Scientists claim that predicting whether a patient receiving a bone marrow transplant from an unrelated HLA-matched donor will develop graft-versus-host disease (GVHD) may be possible by looking to see whether both individuals carry the same SNPs within the major histocompatibility complex (MHC). A team led by Fred Hutchinson Cancer Research Center scientists has found that if one of a donor-recipient pair carries MHC SNP rs887464, while the other carries SNP rs2281389, then the recipient is more likely to develop GVHD or have poorer disease-free survival. 

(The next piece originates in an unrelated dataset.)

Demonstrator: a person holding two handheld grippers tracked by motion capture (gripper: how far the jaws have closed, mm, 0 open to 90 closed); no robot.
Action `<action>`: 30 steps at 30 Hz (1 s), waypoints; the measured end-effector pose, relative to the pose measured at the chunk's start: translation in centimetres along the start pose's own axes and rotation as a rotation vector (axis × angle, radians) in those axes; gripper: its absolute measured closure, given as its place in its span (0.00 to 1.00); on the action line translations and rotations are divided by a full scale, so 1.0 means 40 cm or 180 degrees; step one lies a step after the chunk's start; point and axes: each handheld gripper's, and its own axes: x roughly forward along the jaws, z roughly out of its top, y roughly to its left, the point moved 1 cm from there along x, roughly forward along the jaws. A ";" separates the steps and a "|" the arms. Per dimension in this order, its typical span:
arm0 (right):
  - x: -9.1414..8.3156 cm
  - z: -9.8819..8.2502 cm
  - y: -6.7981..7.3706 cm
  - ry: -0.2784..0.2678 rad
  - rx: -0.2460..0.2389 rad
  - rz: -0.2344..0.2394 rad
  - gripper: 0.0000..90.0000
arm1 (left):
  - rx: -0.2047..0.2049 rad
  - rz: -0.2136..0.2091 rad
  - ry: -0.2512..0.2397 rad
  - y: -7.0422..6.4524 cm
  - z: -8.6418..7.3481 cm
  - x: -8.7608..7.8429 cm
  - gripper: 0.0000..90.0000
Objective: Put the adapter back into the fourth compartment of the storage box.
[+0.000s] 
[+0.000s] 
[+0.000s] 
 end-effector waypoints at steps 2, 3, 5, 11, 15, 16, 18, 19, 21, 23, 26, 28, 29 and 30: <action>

The team made their discovery by genotyping 1120 SNPs residing within the MHC region in samples from over 2,000 transplant HLA-matched recipient and donor pairs, and confirmed their findings in a validation cohort comprising another 1600 patients. Fortunately, when Effie Petersdorf, M.D., and colleagues analyzed the DNA of potential HLA-matched donors for any one recipient, they discovered it was generally possible to find a donor individual who carried the same MHC SNP as the recipient.

Reporting their discovery in Science Translational Medicine, the authors say screening for the presence of the two SNPs in potential donors and patients may help select the most appropriate donor for any one recipient. The next step will then be to sequence the MHC region of genes close to the SNP locations in order to try and identify which are directly responsible for the association between SNP, GVHD, and survival. “Once we discover those genes we will characterize them and then we may be able to further refine donor matching,” Dr. Petersdorf says.

The researchers describe their findings in a paper titled “MHC-Resident Variation Affects Risks After Unrelated Donor Hematopoietic Cell Transplantation.”